◆ Directions
Give the number of lines in the records below that include "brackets". Reply with that number alone.

◆ Exercise input

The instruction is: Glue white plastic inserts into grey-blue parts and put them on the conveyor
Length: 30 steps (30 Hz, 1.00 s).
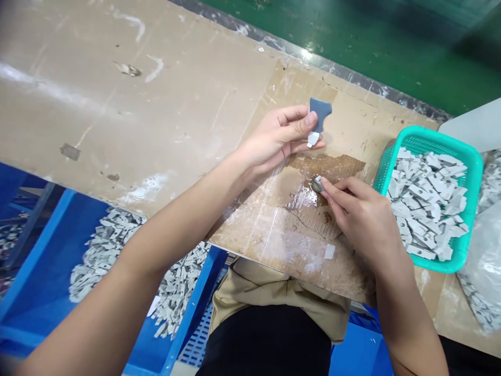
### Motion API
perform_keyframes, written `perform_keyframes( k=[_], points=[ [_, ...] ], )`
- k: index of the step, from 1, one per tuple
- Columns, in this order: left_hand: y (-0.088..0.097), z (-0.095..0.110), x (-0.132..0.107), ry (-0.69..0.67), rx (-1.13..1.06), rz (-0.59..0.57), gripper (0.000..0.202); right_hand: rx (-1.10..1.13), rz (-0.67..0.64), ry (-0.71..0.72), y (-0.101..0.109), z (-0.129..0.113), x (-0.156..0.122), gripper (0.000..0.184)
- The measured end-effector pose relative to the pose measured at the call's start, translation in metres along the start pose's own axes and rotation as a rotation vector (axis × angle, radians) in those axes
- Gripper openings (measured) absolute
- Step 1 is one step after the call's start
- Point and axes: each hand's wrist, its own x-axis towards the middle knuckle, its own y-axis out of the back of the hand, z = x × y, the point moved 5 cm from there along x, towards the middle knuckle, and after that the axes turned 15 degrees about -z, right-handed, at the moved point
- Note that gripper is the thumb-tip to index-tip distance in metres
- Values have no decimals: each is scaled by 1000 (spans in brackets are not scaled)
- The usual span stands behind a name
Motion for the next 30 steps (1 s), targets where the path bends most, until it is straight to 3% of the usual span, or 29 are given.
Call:
perform_keyframes(
  k=[17,24,30],
  points=[
    [-3,-6,-1,29,-16,-32,10,3,-19,-21,-2,-1,-1,26],
    [-11,-4,-9,26,264,54,14,390,295,-237,22,12,-9,23],
    [-31,-16,-12,113,292,-73,13,506,453,-317,31,23,-18,21]
  ],
)
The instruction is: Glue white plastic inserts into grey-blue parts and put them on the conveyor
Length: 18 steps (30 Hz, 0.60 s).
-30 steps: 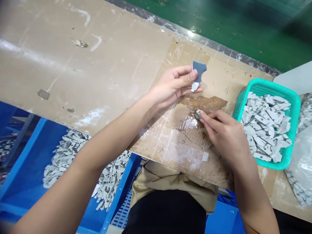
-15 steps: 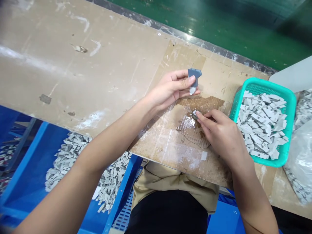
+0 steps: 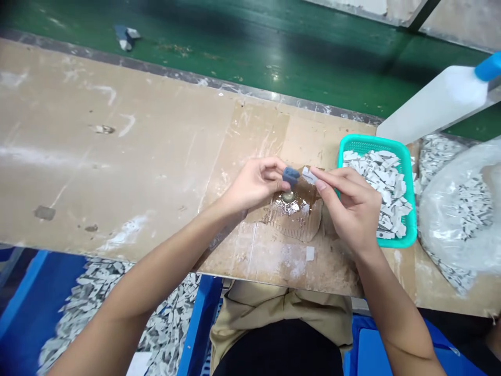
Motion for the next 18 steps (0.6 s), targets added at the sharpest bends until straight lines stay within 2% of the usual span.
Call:
perform_keyframes(
  k=[3,6,14,18],
  points=[
    [-12,-3,1,8,-71,-92,18,4,-1,32,2,-1,0,21],
    [-19,-5,0,25,-115,-125,19,10,-18,81,2,-3,-1,22],
    [-22,0,-4,-16,-165,-93,20,-4,-72,123,0,-6,-2,26],
    [-23,3,-7,-67,-129,-53,18,17,-97,159,-1,-7,-2,35]
  ],
)
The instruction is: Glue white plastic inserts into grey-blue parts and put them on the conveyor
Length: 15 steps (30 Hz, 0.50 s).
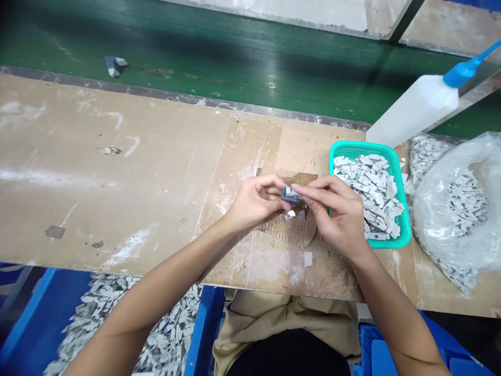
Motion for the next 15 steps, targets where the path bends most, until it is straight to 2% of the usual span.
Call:
perform_keyframes(
  k=[6,10,15],
  points=[
    [-4,2,-7,-75,297,126,16,42,1,21,-3,2,0,46],
    [-6,3,-12,-109,311,211,20,93,12,40,-6,3,1,52],
    [-9,6,-16,-86,271,251,20,87,26,51,-9,-1,2,54]
  ],
)
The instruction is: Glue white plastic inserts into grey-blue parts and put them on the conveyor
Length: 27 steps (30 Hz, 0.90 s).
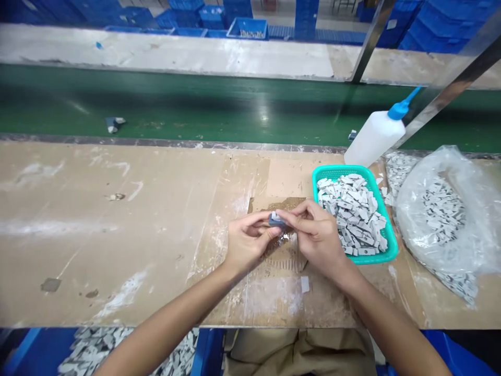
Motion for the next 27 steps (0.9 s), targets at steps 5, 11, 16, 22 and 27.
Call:
perform_keyframes(
  k=[5,11,16,22,27],
  points=[
    [3,3,-2,33,15,44,17,-2,0,15,-4,-6,1,51],
    [7,9,2,101,91,-4,18,12,-28,-19,-10,-2,1,39],
    [13,16,6,56,281,-46,17,-29,12,22,-16,3,-6,45],
    [6,13,11,73,135,-131,28,33,53,-68,-23,5,-7,37],
    [4,2,13,134,-374,-165,51,17,243,-106,18,-8,-9,34]
  ],
)
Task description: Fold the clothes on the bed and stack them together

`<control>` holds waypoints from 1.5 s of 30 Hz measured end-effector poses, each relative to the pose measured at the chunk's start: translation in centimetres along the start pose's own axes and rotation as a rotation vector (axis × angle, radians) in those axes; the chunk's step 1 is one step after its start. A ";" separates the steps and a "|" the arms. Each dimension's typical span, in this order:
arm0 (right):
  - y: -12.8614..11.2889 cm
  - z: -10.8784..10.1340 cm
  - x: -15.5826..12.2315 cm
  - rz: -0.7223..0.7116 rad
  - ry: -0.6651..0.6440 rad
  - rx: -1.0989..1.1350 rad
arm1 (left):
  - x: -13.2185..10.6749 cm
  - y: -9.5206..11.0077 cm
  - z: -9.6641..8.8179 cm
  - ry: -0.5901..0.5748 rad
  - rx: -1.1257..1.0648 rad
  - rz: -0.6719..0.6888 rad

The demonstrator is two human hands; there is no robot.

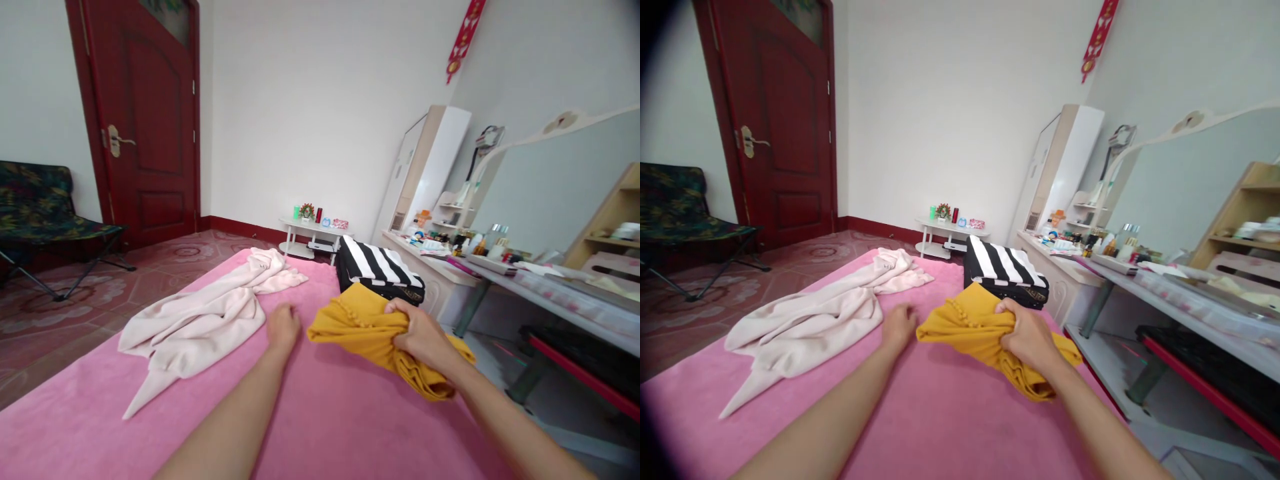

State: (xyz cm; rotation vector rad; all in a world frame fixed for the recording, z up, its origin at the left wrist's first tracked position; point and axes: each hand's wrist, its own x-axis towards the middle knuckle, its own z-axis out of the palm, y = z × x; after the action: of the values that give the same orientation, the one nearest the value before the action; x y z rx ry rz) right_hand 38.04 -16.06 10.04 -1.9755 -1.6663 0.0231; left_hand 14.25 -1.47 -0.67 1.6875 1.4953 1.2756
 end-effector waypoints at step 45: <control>-0.9 8.0 18.9 -0.288 0.446 -0.323 | -0.3 -0.8 2.9 -0.183 0.330 0.213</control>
State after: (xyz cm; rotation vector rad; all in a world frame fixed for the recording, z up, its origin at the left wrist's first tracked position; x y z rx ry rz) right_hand 38.75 4.48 9.88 -1.7609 -1.7017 -0.7787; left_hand 16.54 -0.99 -2.65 2.1624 1.5094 0.9803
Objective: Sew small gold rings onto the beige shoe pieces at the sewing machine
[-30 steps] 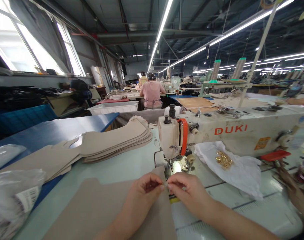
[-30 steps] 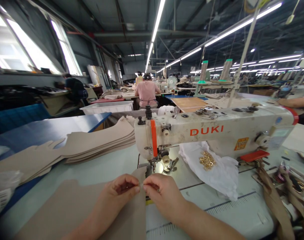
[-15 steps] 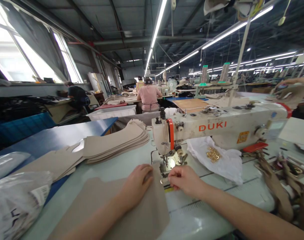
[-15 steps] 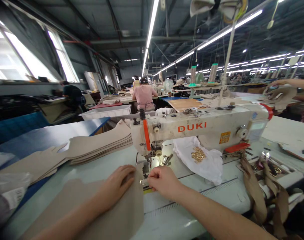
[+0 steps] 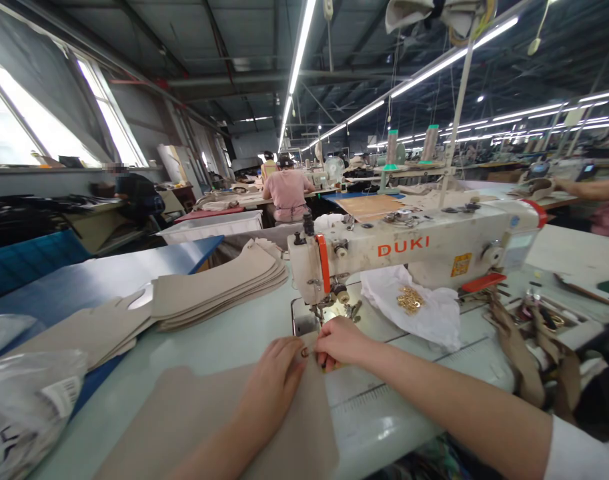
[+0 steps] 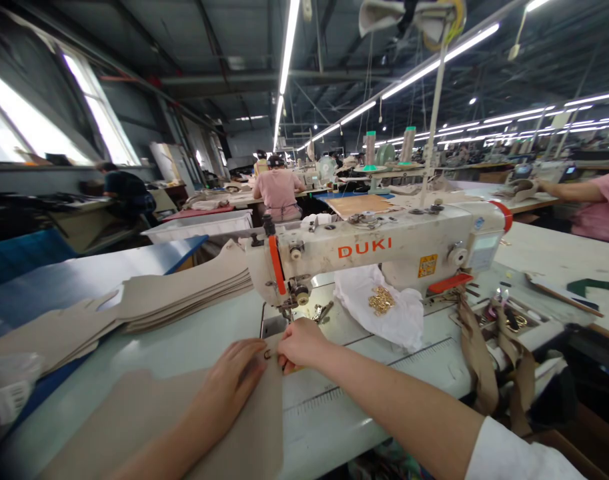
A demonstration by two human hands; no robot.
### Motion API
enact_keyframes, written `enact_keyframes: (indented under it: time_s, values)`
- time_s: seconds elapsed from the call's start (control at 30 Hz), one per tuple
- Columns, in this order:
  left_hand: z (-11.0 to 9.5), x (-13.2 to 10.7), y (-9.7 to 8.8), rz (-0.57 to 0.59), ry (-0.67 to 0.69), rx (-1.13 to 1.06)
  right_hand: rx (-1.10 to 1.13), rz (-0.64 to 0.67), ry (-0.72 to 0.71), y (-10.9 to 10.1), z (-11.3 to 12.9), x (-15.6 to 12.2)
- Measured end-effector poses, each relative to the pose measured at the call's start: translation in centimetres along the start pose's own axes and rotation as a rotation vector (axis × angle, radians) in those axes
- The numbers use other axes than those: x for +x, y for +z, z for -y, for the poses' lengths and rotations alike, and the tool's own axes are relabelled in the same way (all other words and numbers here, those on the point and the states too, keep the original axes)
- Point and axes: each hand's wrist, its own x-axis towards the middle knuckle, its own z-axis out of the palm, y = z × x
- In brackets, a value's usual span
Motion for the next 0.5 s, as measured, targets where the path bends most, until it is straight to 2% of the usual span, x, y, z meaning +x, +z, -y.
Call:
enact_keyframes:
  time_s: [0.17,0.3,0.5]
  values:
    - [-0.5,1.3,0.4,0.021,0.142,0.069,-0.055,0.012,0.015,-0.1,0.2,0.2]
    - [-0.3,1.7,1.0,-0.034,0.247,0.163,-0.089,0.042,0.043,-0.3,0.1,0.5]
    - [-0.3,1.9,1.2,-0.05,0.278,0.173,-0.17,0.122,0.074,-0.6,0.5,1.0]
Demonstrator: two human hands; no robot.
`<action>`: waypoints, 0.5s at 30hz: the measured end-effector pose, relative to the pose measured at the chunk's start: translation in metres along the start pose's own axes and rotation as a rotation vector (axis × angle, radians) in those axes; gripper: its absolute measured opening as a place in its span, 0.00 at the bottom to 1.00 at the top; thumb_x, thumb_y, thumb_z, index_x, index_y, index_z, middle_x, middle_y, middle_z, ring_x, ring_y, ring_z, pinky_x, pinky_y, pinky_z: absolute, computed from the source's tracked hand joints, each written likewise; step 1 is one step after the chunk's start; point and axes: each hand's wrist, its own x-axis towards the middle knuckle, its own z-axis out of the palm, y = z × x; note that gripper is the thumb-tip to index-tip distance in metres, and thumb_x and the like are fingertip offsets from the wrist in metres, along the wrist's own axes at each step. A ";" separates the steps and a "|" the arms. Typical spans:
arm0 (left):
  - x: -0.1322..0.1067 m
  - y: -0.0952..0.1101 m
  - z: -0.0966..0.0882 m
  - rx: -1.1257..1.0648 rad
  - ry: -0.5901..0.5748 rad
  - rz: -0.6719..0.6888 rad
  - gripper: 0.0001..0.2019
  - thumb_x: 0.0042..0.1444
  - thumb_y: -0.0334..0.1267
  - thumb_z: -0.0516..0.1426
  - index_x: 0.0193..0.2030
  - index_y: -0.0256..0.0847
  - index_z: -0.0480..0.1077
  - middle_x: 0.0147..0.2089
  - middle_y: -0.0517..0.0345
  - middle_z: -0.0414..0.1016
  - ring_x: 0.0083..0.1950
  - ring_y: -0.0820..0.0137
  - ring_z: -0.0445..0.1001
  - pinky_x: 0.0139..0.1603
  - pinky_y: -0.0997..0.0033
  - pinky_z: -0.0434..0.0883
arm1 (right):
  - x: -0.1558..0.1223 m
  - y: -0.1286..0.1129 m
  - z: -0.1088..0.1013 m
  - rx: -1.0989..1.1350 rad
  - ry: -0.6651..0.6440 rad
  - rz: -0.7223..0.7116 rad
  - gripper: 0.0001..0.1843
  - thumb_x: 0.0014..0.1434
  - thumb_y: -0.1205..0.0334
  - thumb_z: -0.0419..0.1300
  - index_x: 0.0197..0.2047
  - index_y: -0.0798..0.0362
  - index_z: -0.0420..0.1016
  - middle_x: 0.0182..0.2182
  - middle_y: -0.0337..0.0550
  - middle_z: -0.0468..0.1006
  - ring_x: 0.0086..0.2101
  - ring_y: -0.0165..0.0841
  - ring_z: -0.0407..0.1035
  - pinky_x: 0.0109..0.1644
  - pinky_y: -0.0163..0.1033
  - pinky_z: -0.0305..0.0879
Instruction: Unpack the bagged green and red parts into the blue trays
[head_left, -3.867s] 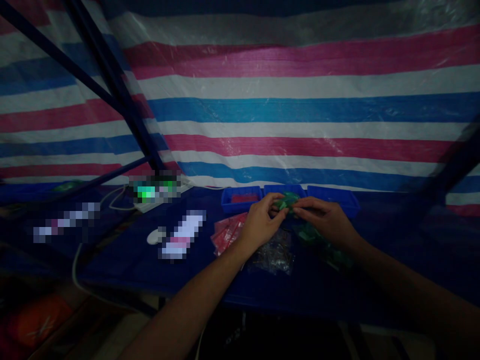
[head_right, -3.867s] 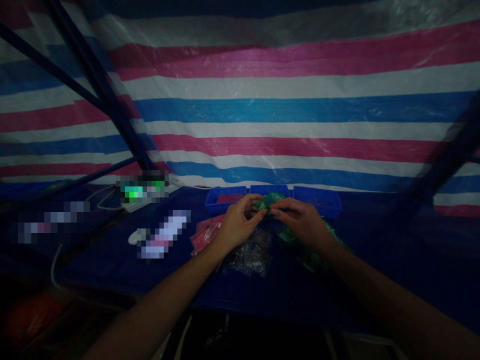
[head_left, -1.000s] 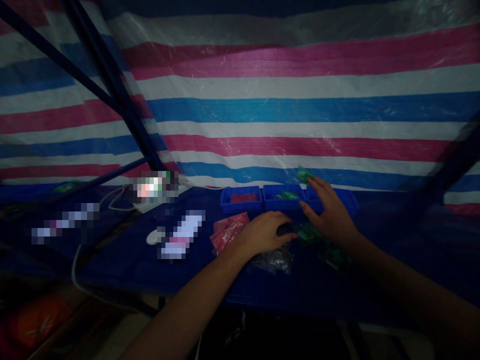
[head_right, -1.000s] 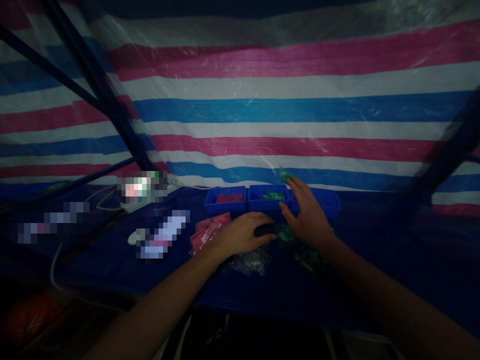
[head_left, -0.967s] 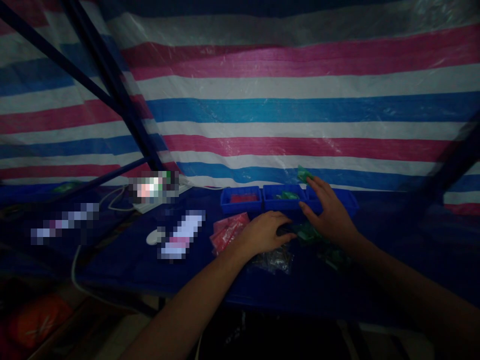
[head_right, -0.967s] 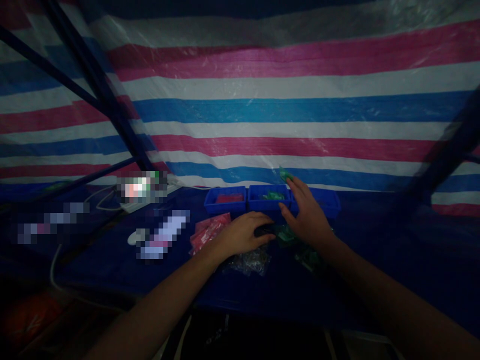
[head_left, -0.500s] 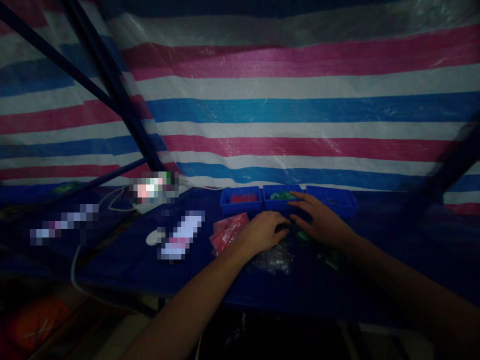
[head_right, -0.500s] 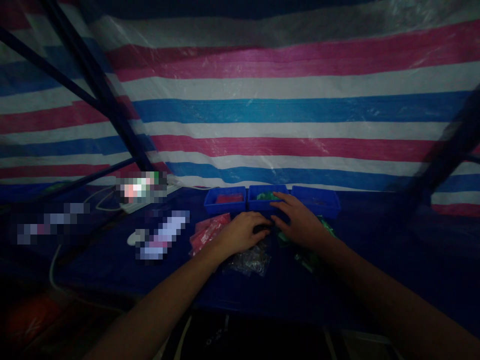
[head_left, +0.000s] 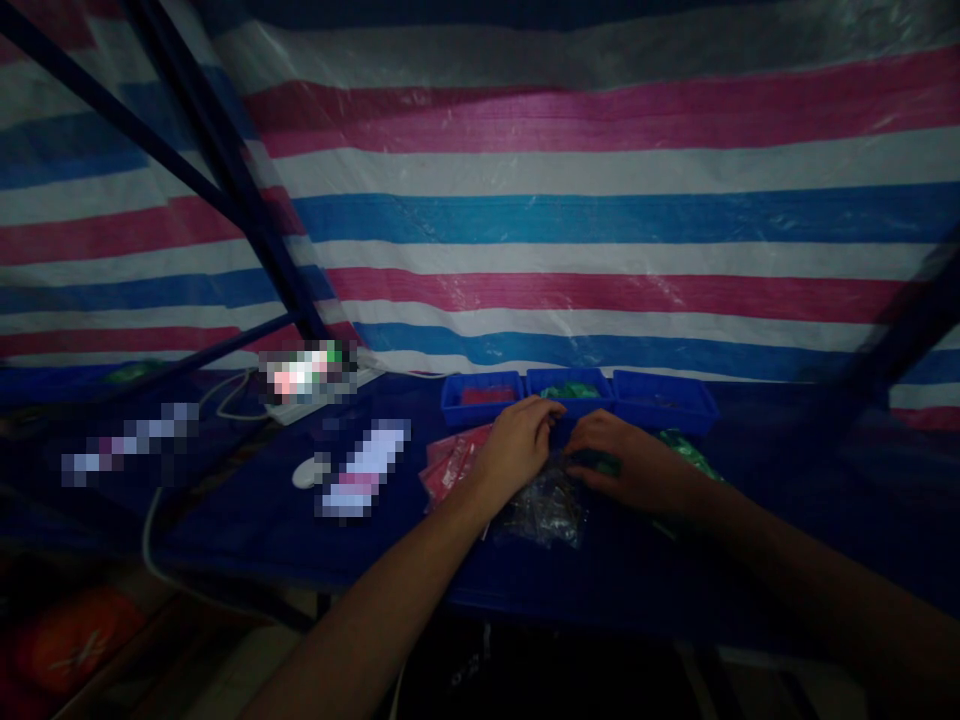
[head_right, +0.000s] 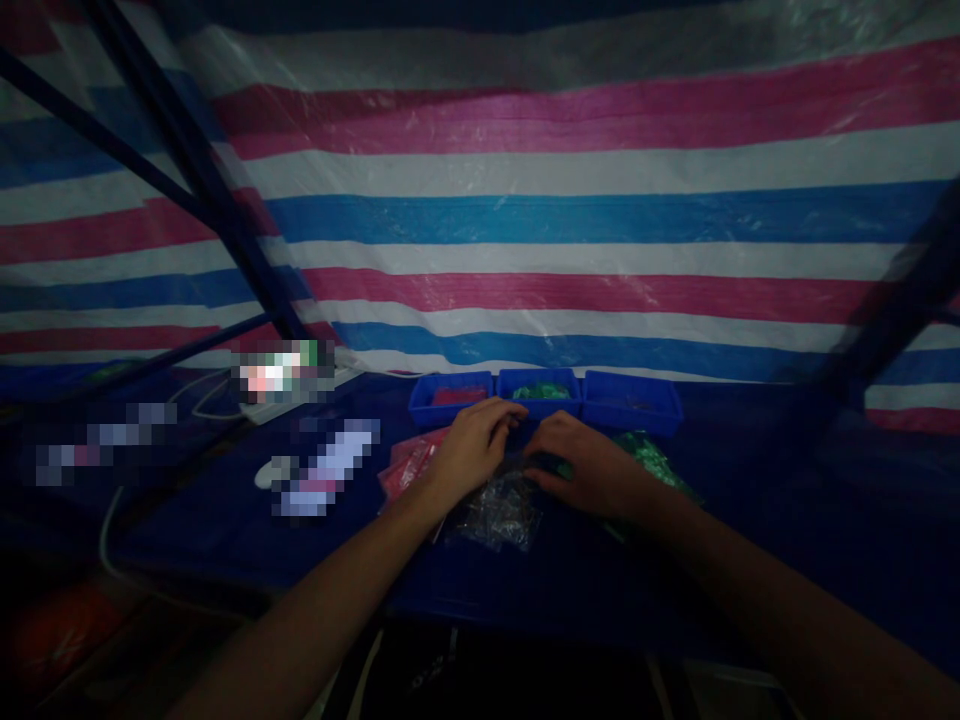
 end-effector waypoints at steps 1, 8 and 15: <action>0.000 0.000 0.000 -0.002 0.006 0.000 0.17 0.62 0.22 0.50 0.52 0.39 0.74 0.51 0.51 0.78 0.51 0.66 0.77 0.57 0.62 0.74 | 0.000 -0.002 0.000 0.011 -0.010 -0.011 0.12 0.63 0.60 0.63 0.51 0.48 0.77 0.46 0.47 0.79 0.51 0.41 0.68 0.58 0.51 0.67; -0.001 0.001 0.002 0.011 0.007 0.001 0.16 0.63 0.23 0.51 0.51 0.38 0.74 0.51 0.51 0.79 0.53 0.65 0.76 0.59 0.60 0.73 | -0.002 0.000 0.002 0.026 -0.082 -0.023 0.17 0.58 0.59 0.68 0.51 0.49 0.77 0.48 0.48 0.78 0.53 0.43 0.68 0.59 0.51 0.65; 0.000 0.002 0.001 -0.006 -0.010 -0.003 0.14 0.64 0.25 0.52 0.51 0.39 0.75 0.51 0.51 0.79 0.52 0.64 0.77 0.59 0.58 0.73 | 0.001 0.001 0.006 -0.061 -0.072 -0.002 0.10 0.60 0.69 0.62 0.44 0.49 0.79 0.43 0.47 0.80 0.48 0.41 0.71 0.56 0.49 0.66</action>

◆ Exercise output
2